By contrast, Heritage and other conservatives contend that a massive one-size-fits-all overhaul will generate policy chaos. A Heritage analysis published in January by Matthew Spalding, Jessica Zuckerman and James Jay Carafano argued for a more piecemeal approach.

Jim DeMint, the former GOP senator from South Carolina and the new head of the foundation, has joined in efforts to kill immigration reform or amnesty with warnings it would greatly add to the nearly $17 trillion debt and further burden Social Security and other entitlement programs.

“Amnesty is not a free proposition to taxpayer,” DeMint told a group of bloggers on Tuesday. “And so we’re going to quantify that cost with scholarly peer review methodologies that we’re going to adhere to. What we’re looking at is the cost to taxpayers.”

The bipartisan proposal drafted by the Senate “Gang of Eight” would create a path to citizenship for unauthorized immigrants currently living in the U.S. – but contingent on securing the borders and creating an effective employment verification system and guest workers’ program to help fill the demand for highly skilled workers and farm labor.

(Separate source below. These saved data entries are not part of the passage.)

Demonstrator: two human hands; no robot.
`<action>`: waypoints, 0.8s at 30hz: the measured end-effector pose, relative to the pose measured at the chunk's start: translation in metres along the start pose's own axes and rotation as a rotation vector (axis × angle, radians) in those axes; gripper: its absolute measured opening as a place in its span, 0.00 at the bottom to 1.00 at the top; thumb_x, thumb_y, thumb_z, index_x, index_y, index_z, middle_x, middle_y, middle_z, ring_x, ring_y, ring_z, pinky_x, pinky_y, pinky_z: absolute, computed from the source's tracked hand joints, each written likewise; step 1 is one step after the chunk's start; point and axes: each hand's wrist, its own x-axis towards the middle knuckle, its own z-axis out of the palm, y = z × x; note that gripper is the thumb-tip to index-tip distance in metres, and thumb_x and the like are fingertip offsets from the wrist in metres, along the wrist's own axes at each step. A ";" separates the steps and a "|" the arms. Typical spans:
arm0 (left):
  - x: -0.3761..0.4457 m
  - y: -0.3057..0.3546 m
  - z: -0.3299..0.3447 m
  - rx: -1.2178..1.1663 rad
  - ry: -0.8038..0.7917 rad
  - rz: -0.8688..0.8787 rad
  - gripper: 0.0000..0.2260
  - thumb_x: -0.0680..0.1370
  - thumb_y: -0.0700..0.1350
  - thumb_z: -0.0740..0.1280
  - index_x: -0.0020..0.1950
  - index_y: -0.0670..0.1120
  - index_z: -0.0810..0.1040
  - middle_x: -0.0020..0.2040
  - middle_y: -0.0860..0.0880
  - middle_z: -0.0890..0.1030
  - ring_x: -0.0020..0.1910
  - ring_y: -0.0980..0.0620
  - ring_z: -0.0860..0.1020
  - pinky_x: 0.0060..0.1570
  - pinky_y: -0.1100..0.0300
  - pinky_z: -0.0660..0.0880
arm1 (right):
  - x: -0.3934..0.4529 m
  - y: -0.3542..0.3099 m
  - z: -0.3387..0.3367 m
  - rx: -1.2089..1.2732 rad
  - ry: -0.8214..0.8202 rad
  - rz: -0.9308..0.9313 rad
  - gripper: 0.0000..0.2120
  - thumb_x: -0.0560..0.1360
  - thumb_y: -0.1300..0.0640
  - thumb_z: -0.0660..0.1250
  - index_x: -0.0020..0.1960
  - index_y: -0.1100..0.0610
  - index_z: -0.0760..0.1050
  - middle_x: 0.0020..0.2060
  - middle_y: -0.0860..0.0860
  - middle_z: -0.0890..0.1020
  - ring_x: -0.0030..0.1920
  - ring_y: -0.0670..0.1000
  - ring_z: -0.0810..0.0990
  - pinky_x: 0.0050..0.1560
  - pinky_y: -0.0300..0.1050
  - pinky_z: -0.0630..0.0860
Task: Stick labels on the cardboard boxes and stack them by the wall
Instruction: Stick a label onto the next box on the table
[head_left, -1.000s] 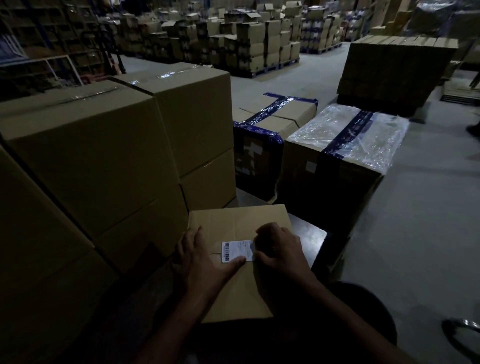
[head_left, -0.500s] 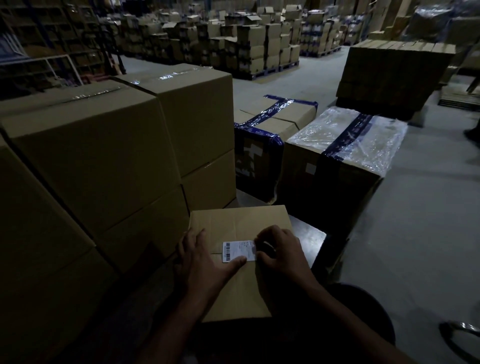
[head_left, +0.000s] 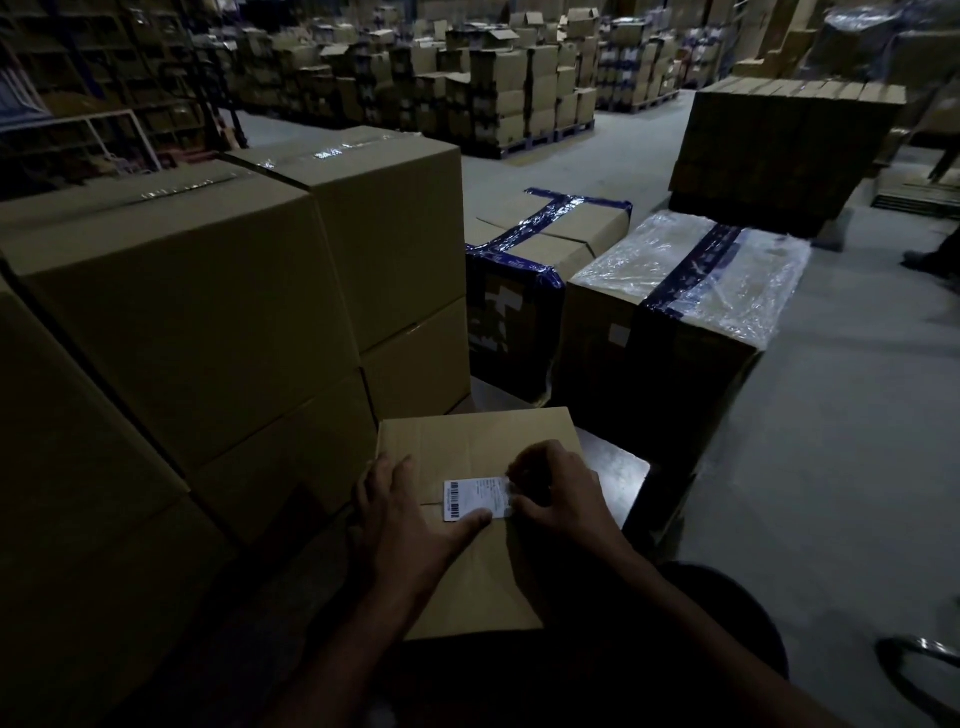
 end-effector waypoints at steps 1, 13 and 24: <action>0.000 0.000 0.000 0.001 0.002 -0.002 0.51 0.63 0.75 0.69 0.78 0.52 0.60 0.80 0.50 0.53 0.77 0.48 0.50 0.69 0.42 0.62 | 0.000 -0.001 0.001 -0.031 0.005 -0.009 0.17 0.68 0.51 0.74 0.51 0.43 0.69 0.51 0.44 0.80 0.53 0.40 0.75 0.59 0.48 0.75; 0.002 -0.001 0.000 0.028 0.008 0.003 0.51 0.62 0.78 0.66 0.78 0.51 0.61 0.80 0.49 0.56 0.79 0.47 0.51 0.72 0.43 0.62 | 0.004 -0.006 0.000 -0.113 -0.054 -0.035 0.16 0.70 0.49 0.73 0.51 0.41 0.67 0.53 0.38 0.78 0.61 0.47 0.73 0.63 0.52 0.67; 0.000 -0.002 0.002 -0.006 0.014 0.007 0.50 0.63 0.76 0.69 0.77 0.53 0.60 0.80 0.50 0.54 0.78 0.49 0.51 0.71 0.42 0.61 | 0.004 -0.012 -0.001 -0.031 -0.034 0.027 0.17 0.68 0.49 0.75 0.46 0.38 0.67 0.49 0.40 0.76 0.55 0.44 0.76 0.62 0.55 0.73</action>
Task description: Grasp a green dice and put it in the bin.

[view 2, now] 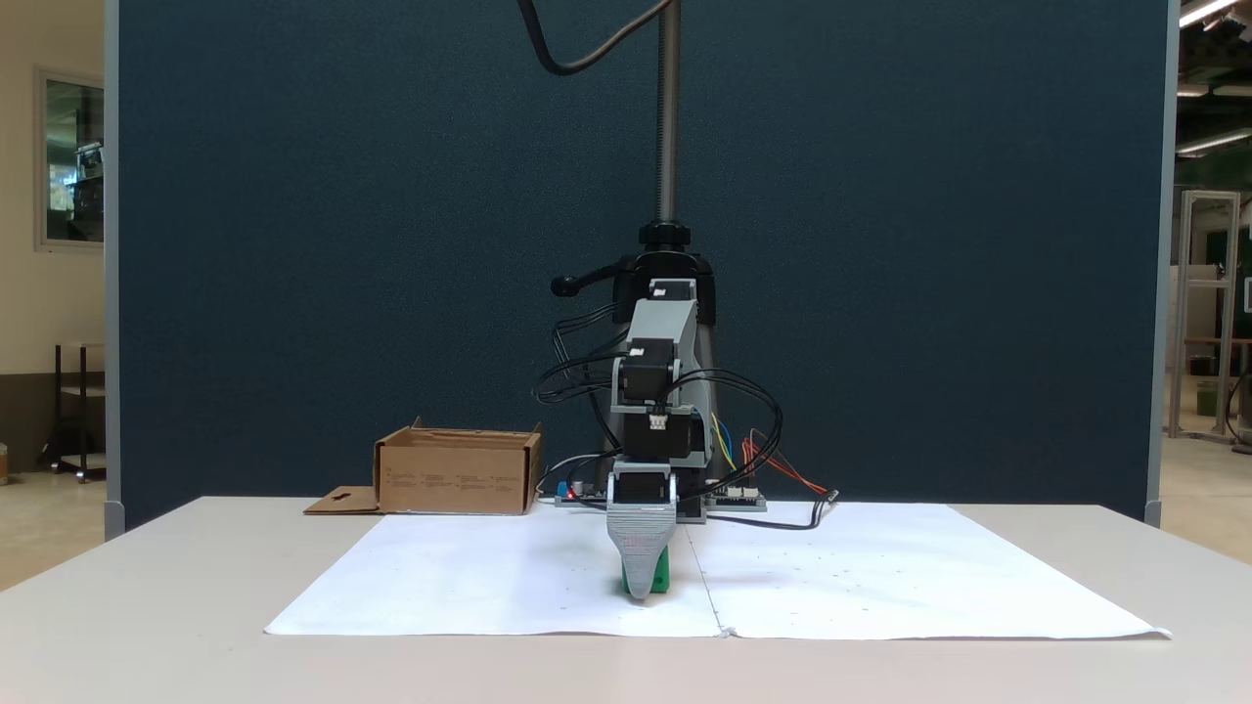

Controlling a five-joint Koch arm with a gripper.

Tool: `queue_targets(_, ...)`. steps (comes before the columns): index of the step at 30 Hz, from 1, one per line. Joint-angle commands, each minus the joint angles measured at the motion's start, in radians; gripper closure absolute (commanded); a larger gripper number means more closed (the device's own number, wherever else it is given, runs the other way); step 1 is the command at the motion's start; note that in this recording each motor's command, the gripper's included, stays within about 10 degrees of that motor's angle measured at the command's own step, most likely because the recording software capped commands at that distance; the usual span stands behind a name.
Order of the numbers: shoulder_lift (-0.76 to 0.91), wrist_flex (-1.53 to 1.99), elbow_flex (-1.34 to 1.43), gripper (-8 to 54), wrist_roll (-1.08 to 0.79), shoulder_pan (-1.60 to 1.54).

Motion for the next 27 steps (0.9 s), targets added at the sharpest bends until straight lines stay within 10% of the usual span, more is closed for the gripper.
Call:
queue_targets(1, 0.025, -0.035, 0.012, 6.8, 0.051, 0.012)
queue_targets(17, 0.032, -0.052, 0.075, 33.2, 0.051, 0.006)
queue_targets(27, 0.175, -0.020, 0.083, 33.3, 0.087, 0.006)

Under the gang’s approach, the current ban on illegal immigrants accessing federal public benefits would also apply to lawful probationary immigrants. That requirement is similar to one in the 2007 Senate bill that Heritage’s Rector analyzed and helped to kill.

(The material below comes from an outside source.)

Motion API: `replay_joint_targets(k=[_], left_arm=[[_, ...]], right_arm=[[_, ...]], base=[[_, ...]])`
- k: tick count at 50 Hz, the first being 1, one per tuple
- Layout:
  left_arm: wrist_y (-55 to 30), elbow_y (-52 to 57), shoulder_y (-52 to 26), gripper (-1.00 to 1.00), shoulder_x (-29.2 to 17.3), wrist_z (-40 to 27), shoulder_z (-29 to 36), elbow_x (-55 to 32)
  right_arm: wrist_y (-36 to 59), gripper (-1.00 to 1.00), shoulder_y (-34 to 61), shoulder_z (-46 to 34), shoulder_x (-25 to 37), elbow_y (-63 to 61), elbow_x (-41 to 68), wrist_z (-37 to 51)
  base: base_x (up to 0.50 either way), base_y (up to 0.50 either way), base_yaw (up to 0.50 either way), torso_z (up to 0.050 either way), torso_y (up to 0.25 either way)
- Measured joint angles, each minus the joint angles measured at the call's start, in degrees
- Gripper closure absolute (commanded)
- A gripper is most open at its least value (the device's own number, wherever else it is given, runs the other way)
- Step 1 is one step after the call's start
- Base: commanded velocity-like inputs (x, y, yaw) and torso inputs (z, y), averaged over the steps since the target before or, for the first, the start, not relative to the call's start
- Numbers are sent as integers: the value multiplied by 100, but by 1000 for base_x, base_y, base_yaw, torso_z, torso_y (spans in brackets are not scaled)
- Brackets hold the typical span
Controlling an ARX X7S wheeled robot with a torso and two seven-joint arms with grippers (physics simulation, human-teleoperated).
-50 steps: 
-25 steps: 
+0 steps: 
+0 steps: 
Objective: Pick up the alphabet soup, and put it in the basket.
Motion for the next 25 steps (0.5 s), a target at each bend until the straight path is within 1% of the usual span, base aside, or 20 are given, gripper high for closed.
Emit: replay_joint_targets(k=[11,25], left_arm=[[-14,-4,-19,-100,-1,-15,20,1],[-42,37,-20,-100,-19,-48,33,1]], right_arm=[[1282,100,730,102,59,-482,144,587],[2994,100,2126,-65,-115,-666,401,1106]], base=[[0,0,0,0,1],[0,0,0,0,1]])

Rector argued back then that even while many illegal immigrants would be denied federal benefits for a decade or more until they achieved legal status, they would eventually begin to tap into federal social programs – especially Social Security – and siphon away a growing share of federal dollars.

Rector couldn’t be reached for comment on Tuesday. A spokesman for Heritage said that Rector and other analysts “are calculating the costs of key provisions likely to be in the immigration bill, but we aren’t quite ready to address them publicly.” Cato, the American Action Forum and Americans for Tax Reform, the group headed by anti-tax powerhouse Grover Norquist, are all urging a more “dynamic” scoring of the pending immigration legislation .

“It’s very important to recognize that this is a core economic policy decision,” Holtz-Eakin told the Washington Post. “Let’s acknowledge the value of immigrants.”